Thursday, September 08, 2005

Not much of a show here for a man supposedly switching priorities to place writing over all other things. But then, according to the Washington State labor code, even if I qualify for unemployment, my "misconduct" by gross disregard for the will of my employer means I have to not only wait ten weeks extra to start getting my stipend, but also earn ten times my stipend at some kind of employment before that. That is if I do qualify, and/or have to appeal which tacks on another month, and try to find someone who worked with me and is willing to risk their own job to testify against management. Ah, the political mind. Logic is apparently reserved for anyone with a law degree or political connections. This basically means I have the chance of a Grand Dragon at the Sammy Davis Jr. Bodybuilding Memorial to get anything decent when I start hunting for work, even if I am trying something relatively new, which is to trust in The Big Plan, that I will benefit from believing that I am following the Blueprint. It's hard because I tend to fry to buy, but so far, in retrospect, it's been a truth in my life. Gauntlet of fire and all that. Anyways, when I consulted my supra-instinct through the runes, that is basically the message I delivered to myself. Get ready to get pummelled again, but that's what is necessary. It goes against what I thought I was working toward, finding a way to make the gains without the brutality of crisis, since only I can be bringing this down on myself by the choices I make, but I'm wondering if those choices had to be made. Still, it's hard to lean on that without calling it some kind of dramatic self-induced predetermination, justifying the difficulties brought on by Ego reliance, in an after-the-factness. It's too soon to tell, really. It's always that way with a future than only exists in probabilities of memory and stimulus combined to drive the engine of choice. Mostly, I'm tired of second-guessing myself, which keeps my head from fulling percieving the choices needed now, so that I limit my possibilities, and definitely lengthen the journey on the unscenic route.
Anyway, I am at a coffeehouse on University Avenue, thinking about my future again, because I just came from the university campus where I went through some advisement on transfer enrollment. I have a chance. The big question mark rests in getting into the creative writing program which is has competitive admissions, meaning I will have to prove my moxie before they will let me in, even if I get general acceptance to the university. My parents are on my ass about how undefined I am about what I will do in college, but I'm less undefined in that idea than I am on finding a way to make it working shit jobs on the outside, and selling chunks of my soul wholesale. It is a bitch when not only your best friend (The Ghetto Superstar,) but your mother catches you on your shit. She truthfully noted that if I was really serious about writing, I would have taken opportunities past to write and submit for publication. GS is closer in the end, noting that I should start now, and not wait for university, while my mother is not understanding, as she and father never understood, that none of that was really possible before I proved to myself that I can be my own person. With identity, can come purpose. And trust. I'm sweating by the gallon now, trying to understand this, and put it into action, but the more I work at what to do next, the more I know that philosophy makes the room for environment, not the other way around. This is Heeb thinking passed onto me by my folks, that I am unwilling to reject. Just as I am unwilling to truly reject my parents as the core axis of my life. I'm beginning to wonder if there is a way to keep them in my life like I seemingly want, taking their help, and at the same time, seperate my identity from their acceptance, and push past the ideal of always playing it safe. I'm really not sure.

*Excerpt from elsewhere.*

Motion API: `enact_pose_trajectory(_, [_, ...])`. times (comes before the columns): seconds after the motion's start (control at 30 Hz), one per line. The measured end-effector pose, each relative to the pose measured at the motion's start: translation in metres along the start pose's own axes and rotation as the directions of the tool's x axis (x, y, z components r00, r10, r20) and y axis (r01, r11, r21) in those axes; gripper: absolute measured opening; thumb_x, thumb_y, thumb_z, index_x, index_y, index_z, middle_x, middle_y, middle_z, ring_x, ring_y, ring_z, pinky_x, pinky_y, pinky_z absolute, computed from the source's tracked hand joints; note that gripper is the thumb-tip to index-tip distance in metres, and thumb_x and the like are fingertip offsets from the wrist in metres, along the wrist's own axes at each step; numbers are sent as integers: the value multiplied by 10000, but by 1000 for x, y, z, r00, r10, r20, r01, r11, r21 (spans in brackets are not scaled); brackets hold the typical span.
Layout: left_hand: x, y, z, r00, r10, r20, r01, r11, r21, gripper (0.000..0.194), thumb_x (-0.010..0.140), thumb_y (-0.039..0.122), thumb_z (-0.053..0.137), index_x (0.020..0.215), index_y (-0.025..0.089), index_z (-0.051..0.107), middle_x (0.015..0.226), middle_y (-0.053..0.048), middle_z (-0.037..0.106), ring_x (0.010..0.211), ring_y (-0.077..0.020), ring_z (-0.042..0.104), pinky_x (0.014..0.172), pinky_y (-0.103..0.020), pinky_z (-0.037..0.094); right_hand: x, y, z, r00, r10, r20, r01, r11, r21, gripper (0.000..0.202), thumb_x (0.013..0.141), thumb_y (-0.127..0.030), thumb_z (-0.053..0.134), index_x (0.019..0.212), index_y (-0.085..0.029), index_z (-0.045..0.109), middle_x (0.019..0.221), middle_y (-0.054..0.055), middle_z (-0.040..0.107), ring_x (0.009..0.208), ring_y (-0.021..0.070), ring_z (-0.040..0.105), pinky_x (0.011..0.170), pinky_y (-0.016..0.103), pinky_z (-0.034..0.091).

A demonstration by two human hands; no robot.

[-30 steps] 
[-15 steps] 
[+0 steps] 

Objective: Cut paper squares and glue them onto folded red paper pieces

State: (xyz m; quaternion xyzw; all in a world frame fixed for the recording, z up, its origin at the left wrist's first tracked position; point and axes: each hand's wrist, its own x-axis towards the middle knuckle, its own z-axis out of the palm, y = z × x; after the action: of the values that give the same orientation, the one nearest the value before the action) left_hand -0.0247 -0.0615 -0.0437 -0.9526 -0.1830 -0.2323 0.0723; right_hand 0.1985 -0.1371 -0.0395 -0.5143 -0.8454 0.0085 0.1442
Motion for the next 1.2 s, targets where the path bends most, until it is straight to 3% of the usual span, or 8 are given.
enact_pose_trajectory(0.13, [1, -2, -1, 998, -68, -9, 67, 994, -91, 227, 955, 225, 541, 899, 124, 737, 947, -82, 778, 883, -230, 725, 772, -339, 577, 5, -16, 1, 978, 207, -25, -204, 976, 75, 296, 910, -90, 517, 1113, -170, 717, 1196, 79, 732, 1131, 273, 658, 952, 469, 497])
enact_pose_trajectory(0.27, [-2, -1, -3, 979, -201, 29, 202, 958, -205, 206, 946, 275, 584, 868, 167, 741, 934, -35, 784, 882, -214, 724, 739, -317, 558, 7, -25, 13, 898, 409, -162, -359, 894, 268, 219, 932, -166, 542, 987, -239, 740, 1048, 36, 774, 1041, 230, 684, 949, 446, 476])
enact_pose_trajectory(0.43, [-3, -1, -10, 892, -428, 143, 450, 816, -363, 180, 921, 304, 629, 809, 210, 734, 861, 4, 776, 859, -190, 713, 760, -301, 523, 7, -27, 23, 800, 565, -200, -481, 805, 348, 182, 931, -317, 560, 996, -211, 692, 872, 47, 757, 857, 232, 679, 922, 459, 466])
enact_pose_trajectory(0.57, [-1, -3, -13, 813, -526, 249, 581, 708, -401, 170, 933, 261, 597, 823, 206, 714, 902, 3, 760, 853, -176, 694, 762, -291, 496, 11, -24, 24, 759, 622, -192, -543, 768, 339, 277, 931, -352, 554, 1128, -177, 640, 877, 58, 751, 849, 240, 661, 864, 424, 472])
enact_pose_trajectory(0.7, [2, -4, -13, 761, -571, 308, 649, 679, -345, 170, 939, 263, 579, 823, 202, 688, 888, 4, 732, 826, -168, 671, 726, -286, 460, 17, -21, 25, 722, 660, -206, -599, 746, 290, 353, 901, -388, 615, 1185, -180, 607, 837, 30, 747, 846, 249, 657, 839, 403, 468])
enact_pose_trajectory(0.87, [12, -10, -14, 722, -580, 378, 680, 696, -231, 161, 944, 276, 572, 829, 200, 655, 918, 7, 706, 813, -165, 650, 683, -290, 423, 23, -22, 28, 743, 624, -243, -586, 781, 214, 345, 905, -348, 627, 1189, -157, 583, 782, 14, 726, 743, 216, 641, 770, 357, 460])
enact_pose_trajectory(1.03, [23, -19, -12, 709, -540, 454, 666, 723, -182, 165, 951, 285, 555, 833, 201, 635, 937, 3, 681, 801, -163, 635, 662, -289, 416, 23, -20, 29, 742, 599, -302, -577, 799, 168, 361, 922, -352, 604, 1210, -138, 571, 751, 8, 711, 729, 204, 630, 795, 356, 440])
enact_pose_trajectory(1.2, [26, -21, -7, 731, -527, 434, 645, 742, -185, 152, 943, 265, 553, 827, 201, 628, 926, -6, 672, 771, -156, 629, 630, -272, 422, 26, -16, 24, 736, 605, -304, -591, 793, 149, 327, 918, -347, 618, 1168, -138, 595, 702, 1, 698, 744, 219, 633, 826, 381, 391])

Whatever needs to be done, I know I am still not doing it, that is for certain. In some ways, I am trying to hold onto life as usual, desiring what I feel is best in my life without paying for its cost. Worst is that I am clearly risking the increased pleasure I have in the house and its denizens I live with. I feel like a total ass for how little I appreciated and failed to enrich myself fully of the experience of just sharing my life with others in simple ways. Last night I had 75% of the house in my room to watch The Daily Show, most of them on my bed. I try to understand that who I have been made me as blind as I was, that I still can't see this was the kind of thing I desired so greatly when I lived alone, that it would ball myself up on the bed and weep for the want of it. I have to summate my life into a powerful statement application essay, and I know I can't because I can't see the power in my life. Yet, because I am asking these questions, I am stripping away the blind spots, and when I strip all of them away, I pray to no God in particular, that I will fall apart. Imagine that you were confronted with a million piece jigsaw puzzle, that you know you have all the pieces for, but you can't do more than great the borders from the flat-edges because you lack the key totality on the front of the box holding the puzzle. This is how I feel just about everyday. This may be a flawed metaphor, in that only I can make the image that the puzzle will create when put together as I go, but either way, I ache for the solution.

But for now.... chop wood, carry water. I think I might walk home.